**ACTIVITY**
Exactly as written, output each of the entries below.

Start of DATA FOR ANALYSIS

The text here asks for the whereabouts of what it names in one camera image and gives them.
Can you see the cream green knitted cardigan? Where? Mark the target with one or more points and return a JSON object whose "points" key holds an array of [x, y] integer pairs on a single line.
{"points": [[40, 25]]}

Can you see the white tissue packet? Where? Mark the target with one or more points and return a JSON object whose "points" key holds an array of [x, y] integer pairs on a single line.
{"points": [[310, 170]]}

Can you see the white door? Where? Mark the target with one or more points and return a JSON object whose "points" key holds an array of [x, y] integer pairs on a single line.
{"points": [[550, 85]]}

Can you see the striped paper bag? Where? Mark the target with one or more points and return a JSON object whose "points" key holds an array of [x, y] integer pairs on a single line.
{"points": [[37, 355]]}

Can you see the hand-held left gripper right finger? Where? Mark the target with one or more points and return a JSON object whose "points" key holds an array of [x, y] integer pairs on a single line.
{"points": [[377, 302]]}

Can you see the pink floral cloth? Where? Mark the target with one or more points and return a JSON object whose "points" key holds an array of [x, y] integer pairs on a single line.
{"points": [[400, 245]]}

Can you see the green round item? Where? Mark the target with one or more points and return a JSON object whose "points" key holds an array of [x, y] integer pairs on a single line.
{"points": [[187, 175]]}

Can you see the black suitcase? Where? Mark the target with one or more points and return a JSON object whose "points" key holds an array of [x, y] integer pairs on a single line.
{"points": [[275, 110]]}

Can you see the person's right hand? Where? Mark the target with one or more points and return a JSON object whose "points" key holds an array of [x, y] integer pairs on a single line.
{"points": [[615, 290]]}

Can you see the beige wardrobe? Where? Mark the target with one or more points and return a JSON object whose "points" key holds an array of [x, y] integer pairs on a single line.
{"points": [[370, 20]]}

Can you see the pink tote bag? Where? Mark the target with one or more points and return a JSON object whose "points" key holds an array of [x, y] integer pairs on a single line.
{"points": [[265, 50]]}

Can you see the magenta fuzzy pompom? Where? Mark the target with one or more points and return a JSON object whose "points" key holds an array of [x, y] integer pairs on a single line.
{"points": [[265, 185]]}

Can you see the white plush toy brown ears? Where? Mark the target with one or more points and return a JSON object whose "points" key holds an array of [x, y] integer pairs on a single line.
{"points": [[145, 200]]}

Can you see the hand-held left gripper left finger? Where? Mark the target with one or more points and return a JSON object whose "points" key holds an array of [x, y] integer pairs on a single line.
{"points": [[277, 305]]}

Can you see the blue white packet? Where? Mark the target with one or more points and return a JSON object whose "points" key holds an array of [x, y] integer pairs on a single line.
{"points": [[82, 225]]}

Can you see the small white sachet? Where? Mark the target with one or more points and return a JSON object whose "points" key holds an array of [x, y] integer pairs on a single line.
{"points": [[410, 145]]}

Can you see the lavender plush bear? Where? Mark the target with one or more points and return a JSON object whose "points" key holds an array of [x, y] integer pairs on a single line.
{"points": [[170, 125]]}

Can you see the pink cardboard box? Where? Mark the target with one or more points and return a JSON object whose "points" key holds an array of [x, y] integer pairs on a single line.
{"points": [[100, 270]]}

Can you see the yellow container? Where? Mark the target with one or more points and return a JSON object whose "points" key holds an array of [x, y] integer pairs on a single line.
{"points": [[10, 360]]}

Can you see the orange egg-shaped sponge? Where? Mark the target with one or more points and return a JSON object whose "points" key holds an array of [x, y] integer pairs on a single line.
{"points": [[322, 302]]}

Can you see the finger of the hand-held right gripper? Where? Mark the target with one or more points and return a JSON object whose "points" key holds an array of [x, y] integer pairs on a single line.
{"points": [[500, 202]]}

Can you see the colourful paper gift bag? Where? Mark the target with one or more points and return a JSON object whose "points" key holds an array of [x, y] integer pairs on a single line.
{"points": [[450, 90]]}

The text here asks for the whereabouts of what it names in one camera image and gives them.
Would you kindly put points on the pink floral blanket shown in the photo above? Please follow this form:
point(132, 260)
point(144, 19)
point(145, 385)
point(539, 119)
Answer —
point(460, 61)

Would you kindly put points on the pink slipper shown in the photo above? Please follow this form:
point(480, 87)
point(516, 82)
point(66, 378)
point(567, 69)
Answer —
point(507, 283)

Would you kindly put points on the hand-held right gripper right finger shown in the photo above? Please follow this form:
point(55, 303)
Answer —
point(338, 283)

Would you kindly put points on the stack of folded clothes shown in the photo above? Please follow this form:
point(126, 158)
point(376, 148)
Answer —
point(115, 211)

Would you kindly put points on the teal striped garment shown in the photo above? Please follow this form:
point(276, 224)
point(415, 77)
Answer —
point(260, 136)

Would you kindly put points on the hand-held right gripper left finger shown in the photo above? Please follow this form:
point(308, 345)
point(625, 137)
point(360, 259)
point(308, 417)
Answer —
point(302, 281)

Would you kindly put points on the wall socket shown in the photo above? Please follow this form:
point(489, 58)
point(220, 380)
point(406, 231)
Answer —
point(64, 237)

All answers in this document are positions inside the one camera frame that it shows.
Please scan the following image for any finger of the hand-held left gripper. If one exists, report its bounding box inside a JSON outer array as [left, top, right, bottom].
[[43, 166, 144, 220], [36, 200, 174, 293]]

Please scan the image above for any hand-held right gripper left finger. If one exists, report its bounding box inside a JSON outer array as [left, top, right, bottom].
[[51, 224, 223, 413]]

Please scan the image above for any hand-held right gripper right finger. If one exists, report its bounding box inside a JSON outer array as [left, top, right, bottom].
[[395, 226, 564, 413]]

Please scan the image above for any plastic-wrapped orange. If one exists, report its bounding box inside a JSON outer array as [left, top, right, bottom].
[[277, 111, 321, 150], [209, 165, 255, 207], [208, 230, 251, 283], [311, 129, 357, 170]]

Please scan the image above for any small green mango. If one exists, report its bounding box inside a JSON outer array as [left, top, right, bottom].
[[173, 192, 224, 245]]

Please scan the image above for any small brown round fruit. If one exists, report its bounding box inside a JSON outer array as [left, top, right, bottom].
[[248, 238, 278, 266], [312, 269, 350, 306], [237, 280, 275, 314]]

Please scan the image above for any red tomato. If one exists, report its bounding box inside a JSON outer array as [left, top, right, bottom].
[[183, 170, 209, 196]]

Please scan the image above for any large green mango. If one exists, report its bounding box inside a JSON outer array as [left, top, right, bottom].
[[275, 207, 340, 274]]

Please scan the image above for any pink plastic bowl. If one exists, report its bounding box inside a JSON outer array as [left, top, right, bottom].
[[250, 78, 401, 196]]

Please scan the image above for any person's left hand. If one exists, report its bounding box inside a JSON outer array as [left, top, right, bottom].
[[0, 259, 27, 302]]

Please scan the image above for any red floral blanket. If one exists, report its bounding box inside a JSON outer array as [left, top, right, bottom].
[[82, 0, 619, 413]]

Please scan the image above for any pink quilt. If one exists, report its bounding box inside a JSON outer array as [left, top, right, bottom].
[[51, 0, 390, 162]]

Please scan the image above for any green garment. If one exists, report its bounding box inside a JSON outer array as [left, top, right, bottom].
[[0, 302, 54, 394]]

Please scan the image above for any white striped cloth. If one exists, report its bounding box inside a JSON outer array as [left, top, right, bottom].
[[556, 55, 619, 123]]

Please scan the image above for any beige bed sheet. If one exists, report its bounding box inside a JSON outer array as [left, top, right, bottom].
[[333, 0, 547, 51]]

End of DATA FOR ANALYSIS

**TASK RESPONSE**
The text here asks for the whereabouts of what it names in one camera image and gives them.
Can you see the cream green knitted cardigan? Where? Mark the target with one or more points and return a JSON object whose "points" key holds an array of [x, y] integer pairs on a single line.
{"points": [[40, 25]]}

Can you see the white tissue packet? Where? Mark the target with one or more points and return a JSON object whose "points" key holds an array of [x, y] integer pairs on a single line.
{"points": [[310, 170]]}

Can you see the white door? Where? Mark the target with one or more points and return a JSON object whose "points" key holds an array of [x, y] integer pairs on a single line.
{"points": [[550, 85]]}

Can you see the striped paper bag? Where? Mark the target with one or more points and return a JSON object whose "points" key holds an array of [x, y] integer pairs on a single line.
{"points": [[37, 355]]}

Can you see the hand-held left gripper right finger? Where? Mark the target with one or more points and return a JSON object whose "points" key holds an array of [x, y] integer pairs on a single line.
{"points": [[377, 302]]}

Can you see the pink floral cloth? Where? Mark the target with one or more points and return a JSON object whose "points" key holds an array of [x, y] integer pairs on a single line.
{"points": [[400, 245]]}

Can you see the green round item? Where? Mark the target with one or more points and return a JSON object whose "points" key holds an array of [x, y] integer pairs on a single line.
{"points": [[187, 175]]}

Can you see the black suitcase? Where? Mark the target with one or more points and return a JSON object whose "points" key holds an array of [x, y] integer pairs on a single line.
{"points": [[275, 110]]}

Can you see the person's right hand? Where? Mark the target with one or more points and return a JSON object whose "points" key holds an array of [x, y] integer pairs on a single line.
{"points": [[615, 290]]}

Can you see the beige wardrobe? Where? Mark the target with one or more points and return a JSON object whose "points" key holds an array of [x, y] integer pairs on a single line.
{"points": [[370, 20]]}

Can you see the pink tote bag? Where? Mark the target with one or more points and return a JSON object whose "points" key holds an array of [x, y] integer pairs on a single line.
{"points": [[265, 50]]}

Can you see the magenta fuzzy pompom? Where? Mark the target with one or more points and return a JSON object whose "points" key holds an array of [x, y] integer pairs on a single line.
{"points": [[265, 185]]}

Can you see the white plush toy brown ears? Where? Mark the target with one or more points and return a JSON object whose "points" key holds an array of [x, y] integer pairs on a single line.
{"points": [[145, 200]]}

Can you see the hand-held left gripper left finger? Where? Mark the target with one or more points and return a JSON object whose "points" key holds an array of [x, y] integer pairs on a single line.
{"points": [[277, 305]]}

Can you see the blue white packet? Where? Mark the target with one or more points and return a JSON object whose "points" key holds an array of [x, y] integer pairs on a single line.
{"points": [[82, 225]]}

Can you see the small white sachet? Where? Mark the target with one or more points and return a JSON object whose "points" key holds an array of [x, y] integer pairs on a single line.
{"points": [[410, 145]]}

Can you see the lavender plush bear? Where? Mark the target with one or more points and return a JSON object whose "points" key holds an array of [x, y] integer pairs on a single line.
{"points": [[170, 125]]}

Can you see the pink cardboard box? Where? Mark the target with one or more points and return a JSON object whose "points" key holds an array of [x, y] integer pairs on a single line.
{"points": [[100, 270]]}

Can you see the yellow container? Where? Mark the target with one or more points and return a JSON object whose "points" key holds an array of [x, y] integer pairs on a single line.
{"points": [[10, 360]]}

Can you see the orange egg-shaped sponge? Where? Mark the target with one or more points and return a JSON object whose "points" key holds an array of [x, y] integer pairs on a single line.
{"points": [[322, 302]]}

Can you see the finger of the hand-held right gripper? Where? Mark the target with one or more points and return a JSON object whose "points" key holds an array of [x, y] integer pairs on a single line.
{"points": [[500, 202]]}

Can you see the colourful paper gift bag? Where? Mark the target with one or more points and return a JSON object whose "points" key holds an array of [x, y] integer pairs on a single line.
{"points": [[450, 90]]}

The text here asks for the whereabouts of what it names in one camera image and gives them.
Would you kindly put points on the pink floral blanket shown in the photo above? Please follow this form:
point(132, 260)
point(144, 19)
point(145, 385)
point(539, 119)
Answer —
point(460, 61)

Would you kindly put points on the pink slipper shown in the photo above? Please follow this form:
point(480, 87)
point(516, 82)
point(66, 378)
point(567, 69)
Answer —
point(507, 283)

Would you kindly put points on the hand-held right gripper right finger shown in the photo above? Please follow this form:
point(55, 303)
Answer —
point(338, 283)

Would you kindly put points on the stack of folded clothes shown in the photo above? Please follow this form:
point(126, 158)
point(376, 148)
Answer —
point(115, 211)

Would you kindly put points on the teal striped garment shown in the photo above? Please follow this form:
point(276, 224)
point(415, 77)
Answer —
point(260, 136)

Would you kindly put points on the hand-held right gripper left finger shown in the photo above? Please follow this form:
point(308, 345)
point(625, 137)
point(360, 259)
point(308, 417)
Answer —
point(302, 281)

Would you kindly put points on the wall socket shown in the photo above? Please follow this form:
point(489, 58)
point(220, 380)
point(406, 231)
Answer —
point(64, 237)

All answers in this document are positions inside the one camera frame that it shows.
Please scan the following image for any finger of the hand-held left gripper. If one exists, report its bounding box inside a JSON outer array as [left, top, right, bottom].
[[43, 166, 144, 220], [36, 200, 174, 293]]

Please scan the image above for any hand-held right gripper left finger. If one exists, report its bounding box inside a JSON outer array as [left, top, right, bottom].
[[51, 224, 223, 413]]

Please scan the image above for any hand-held right gripper right finger. If one exists, report its bounding box inside a JSON outer array as [left, top, right, bottom].
[[395, 226, 564, 413]]

Please scan the image above for any plastic-wrapped orange. If one exists, report its bounding box inside a JSON outer array as [left, top, right, bottom].
[[277, 111, 321, 150], [209, 165, 255, 207], [208, 230, 251, 283], [311, 129, 357, 170]]

Please scan the image above for any small green mango. If one exists, report its bounding box inside a JSON outer array as [left, top, right, bottom].
[[173, 192, 224, 245]]

Please scan the image above for any small brown round fruit. If one exists, report its bounding box inside a JSON outer array as [left, top, right, bottom].
[[248, 238, 278, 266], [312, 269, 350, 306], [237, 280, 275, 314]]

Please scan the image above for any red tomato. If one exists, report its bounding box inside a JSON outer array as [left, top, right, bottom].
[[183, 170, 209, 196]]

Please scan the image above for any large green mango. If one exists, report its bounding box inside a JSON outer array as [left, top, right, bottom].
[[275, 207, 340, 274]]

Please scan the image above for any pink plastic bowl. If one exists, report its bounding box inside a JSON outer array as [left, top, right, bottom].
[[250, 78, 401, 196]]

Please scan the image above for any person's left hand. If one exists, report its bounding box inside a JSON outer array as [left, top, right, bottom].
[[0, 259, 27, 302]]

Please scan the image above for any red floral blanket. If one exists, report its bounding box inside a JSON outer array as [left, top, right, bottom].
[[82, 0, 619, 413]]

Please scan the image above for any pink quilt. If one exists, report its bounding box inside a JSON outer array as [left, top, right, bottom].
[[51, 0, 390, 162]]

Please scan the image above for any green garment. If one exists, report its bounding box inside a JSON outer array as [left, top, right, bottom].
[[0, 302, 54, 394]]

Please scan the image above for any white striped cloth. If one exists, report its bounding box inside a JSON outer array as [left, top, right, bottom].
[[556, 55, 619, 123]]

Please scan the image above for any beige bed sheet. If one exists, report its bounding box inside a JSON outer array as [left, top, right, bottom].
[[333, 0, 547, 51]]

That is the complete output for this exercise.